### Aim of the exercise
Please output, without any change, the lines of the material below from the very first through the one with "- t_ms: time".

*** Material provided Section Begins ***

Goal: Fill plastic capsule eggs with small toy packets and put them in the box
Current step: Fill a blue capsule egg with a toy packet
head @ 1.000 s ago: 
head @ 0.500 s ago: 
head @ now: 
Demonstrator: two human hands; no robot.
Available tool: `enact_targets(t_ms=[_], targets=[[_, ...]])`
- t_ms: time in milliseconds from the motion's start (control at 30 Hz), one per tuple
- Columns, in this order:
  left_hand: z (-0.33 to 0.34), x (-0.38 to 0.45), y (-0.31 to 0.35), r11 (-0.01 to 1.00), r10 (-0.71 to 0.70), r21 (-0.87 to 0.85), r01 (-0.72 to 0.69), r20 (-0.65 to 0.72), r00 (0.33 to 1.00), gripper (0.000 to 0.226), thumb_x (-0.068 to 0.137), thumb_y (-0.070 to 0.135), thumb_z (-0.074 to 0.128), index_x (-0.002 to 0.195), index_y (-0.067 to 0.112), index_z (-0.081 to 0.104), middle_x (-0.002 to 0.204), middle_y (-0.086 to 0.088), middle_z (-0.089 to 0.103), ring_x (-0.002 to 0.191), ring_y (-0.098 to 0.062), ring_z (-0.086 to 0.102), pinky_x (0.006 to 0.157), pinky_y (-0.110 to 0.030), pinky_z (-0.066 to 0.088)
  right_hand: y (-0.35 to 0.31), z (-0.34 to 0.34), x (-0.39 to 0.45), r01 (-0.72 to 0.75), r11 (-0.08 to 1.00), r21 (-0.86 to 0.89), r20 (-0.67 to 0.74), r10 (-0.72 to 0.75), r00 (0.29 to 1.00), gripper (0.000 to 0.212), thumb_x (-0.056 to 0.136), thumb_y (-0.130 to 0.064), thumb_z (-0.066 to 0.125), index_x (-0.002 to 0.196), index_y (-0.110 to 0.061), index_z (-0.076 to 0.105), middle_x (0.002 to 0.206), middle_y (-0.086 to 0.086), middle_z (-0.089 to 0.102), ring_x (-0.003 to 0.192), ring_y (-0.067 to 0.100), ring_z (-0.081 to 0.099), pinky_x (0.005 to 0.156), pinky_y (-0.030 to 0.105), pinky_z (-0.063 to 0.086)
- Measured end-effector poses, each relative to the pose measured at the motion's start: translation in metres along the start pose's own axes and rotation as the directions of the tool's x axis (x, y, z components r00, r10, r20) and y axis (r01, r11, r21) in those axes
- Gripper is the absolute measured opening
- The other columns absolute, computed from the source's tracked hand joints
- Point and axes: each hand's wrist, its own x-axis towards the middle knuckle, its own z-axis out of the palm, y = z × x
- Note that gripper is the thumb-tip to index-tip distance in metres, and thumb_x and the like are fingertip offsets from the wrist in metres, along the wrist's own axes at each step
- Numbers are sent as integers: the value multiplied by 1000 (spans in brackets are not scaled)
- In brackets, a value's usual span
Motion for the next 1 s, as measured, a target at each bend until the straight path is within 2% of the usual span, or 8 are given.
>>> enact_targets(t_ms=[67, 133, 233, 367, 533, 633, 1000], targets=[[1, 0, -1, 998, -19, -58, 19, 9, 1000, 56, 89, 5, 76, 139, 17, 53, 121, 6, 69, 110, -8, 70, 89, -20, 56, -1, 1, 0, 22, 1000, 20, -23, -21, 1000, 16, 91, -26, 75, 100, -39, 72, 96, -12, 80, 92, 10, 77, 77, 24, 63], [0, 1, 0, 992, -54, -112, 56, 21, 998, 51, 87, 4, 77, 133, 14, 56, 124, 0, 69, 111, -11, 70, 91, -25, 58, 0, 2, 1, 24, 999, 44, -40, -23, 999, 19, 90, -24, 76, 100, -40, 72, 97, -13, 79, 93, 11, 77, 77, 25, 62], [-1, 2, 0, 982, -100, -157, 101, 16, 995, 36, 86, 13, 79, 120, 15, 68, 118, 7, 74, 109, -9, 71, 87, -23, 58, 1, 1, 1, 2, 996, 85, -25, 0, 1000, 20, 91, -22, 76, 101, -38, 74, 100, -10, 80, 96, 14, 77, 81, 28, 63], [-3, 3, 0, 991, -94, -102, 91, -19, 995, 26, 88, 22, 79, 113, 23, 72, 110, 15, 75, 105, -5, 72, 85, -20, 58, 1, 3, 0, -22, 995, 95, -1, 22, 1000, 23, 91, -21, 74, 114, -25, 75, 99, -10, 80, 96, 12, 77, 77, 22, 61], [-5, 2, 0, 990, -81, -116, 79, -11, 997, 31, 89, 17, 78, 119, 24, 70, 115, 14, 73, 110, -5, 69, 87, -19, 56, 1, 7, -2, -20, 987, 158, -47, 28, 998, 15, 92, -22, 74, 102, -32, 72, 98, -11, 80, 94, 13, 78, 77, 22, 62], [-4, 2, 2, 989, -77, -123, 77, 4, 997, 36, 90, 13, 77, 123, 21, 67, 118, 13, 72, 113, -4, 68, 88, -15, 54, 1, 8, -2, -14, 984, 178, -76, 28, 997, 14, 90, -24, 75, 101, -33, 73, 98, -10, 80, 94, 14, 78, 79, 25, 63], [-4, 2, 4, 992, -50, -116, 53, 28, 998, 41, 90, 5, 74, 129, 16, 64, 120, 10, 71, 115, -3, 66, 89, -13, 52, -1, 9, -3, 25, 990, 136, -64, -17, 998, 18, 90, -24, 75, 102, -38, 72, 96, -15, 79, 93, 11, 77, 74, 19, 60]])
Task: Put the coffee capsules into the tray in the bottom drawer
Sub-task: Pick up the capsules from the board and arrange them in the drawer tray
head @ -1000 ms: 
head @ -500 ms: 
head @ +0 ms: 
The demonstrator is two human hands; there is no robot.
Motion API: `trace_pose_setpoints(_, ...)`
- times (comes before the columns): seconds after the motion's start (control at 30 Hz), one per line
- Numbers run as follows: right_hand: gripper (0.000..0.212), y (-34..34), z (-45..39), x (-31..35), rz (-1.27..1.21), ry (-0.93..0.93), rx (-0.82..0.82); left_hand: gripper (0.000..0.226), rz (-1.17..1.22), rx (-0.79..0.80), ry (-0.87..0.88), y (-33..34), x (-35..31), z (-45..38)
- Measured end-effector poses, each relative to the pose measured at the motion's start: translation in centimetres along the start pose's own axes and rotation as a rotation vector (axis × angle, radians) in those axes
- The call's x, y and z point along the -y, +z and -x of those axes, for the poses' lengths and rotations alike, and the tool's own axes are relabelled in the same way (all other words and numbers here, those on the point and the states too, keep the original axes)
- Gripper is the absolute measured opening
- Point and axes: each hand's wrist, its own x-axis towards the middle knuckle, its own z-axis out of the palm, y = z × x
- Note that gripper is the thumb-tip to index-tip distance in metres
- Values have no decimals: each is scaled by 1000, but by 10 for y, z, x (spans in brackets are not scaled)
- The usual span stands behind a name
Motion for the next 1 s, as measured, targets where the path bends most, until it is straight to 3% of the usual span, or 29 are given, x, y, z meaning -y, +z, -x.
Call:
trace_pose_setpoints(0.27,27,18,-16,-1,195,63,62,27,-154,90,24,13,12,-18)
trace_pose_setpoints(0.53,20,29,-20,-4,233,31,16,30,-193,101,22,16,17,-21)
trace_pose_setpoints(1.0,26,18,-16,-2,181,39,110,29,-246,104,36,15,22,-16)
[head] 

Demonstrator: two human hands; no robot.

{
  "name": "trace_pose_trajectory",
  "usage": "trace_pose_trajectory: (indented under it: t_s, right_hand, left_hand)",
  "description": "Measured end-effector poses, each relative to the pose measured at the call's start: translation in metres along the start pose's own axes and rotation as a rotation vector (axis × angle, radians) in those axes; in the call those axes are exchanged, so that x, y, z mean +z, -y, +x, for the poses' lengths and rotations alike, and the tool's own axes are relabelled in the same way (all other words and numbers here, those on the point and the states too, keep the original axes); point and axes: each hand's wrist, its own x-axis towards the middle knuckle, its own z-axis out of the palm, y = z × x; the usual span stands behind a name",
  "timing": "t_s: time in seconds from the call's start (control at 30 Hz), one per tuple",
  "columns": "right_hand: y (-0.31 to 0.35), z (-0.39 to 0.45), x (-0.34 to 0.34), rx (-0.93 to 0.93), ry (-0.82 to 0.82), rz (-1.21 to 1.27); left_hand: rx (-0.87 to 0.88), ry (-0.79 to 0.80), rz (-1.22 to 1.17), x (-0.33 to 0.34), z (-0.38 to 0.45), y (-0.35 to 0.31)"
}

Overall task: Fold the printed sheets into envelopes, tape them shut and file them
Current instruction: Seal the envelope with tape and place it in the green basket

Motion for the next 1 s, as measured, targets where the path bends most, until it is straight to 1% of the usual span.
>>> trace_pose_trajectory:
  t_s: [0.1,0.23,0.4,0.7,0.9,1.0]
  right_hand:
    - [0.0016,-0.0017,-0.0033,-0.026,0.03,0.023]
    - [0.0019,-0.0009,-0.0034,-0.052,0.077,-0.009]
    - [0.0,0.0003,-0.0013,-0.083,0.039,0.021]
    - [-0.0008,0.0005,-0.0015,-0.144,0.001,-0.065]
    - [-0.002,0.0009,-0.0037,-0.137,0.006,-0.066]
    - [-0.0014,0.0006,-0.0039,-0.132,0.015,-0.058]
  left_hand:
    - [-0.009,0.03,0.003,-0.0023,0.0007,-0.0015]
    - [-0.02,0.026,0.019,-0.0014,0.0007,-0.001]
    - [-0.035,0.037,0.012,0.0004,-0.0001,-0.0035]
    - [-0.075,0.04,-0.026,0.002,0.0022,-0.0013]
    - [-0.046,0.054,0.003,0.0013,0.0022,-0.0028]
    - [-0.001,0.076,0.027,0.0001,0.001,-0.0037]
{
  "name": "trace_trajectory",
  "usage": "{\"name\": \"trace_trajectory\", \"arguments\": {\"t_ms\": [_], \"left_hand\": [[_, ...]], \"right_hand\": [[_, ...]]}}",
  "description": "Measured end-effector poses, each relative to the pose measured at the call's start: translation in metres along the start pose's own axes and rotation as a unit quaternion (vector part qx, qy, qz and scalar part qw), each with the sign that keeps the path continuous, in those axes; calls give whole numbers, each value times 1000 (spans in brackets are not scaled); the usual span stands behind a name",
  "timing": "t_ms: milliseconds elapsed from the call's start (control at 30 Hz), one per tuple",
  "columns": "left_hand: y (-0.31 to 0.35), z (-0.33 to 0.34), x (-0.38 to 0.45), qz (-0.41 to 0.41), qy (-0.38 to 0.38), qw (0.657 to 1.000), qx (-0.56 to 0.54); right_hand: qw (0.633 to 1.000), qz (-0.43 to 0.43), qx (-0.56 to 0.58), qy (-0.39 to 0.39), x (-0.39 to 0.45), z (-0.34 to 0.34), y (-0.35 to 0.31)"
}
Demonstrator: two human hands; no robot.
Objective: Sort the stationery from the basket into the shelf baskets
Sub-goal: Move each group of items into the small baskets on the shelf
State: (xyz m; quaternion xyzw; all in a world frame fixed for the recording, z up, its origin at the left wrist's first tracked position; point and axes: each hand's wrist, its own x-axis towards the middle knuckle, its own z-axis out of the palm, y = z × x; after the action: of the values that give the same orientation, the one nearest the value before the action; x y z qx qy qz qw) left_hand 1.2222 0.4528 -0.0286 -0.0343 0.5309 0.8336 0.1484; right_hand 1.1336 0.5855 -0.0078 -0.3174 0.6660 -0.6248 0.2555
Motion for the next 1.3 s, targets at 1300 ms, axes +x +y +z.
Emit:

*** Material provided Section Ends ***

### Solution to the exercise
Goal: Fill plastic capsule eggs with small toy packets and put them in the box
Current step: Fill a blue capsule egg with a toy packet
head @ 1.000 s ago: 
head @ 0.500 s ago: 
head @ now: 
Demonstrator: two human hands; no robot.
Available tool: `enact_targets(t_ms=[_], targets=[[_, ...]])`
- t_ms: time in milliseconds from the motion's start (control at 30 Hz), one per tuple

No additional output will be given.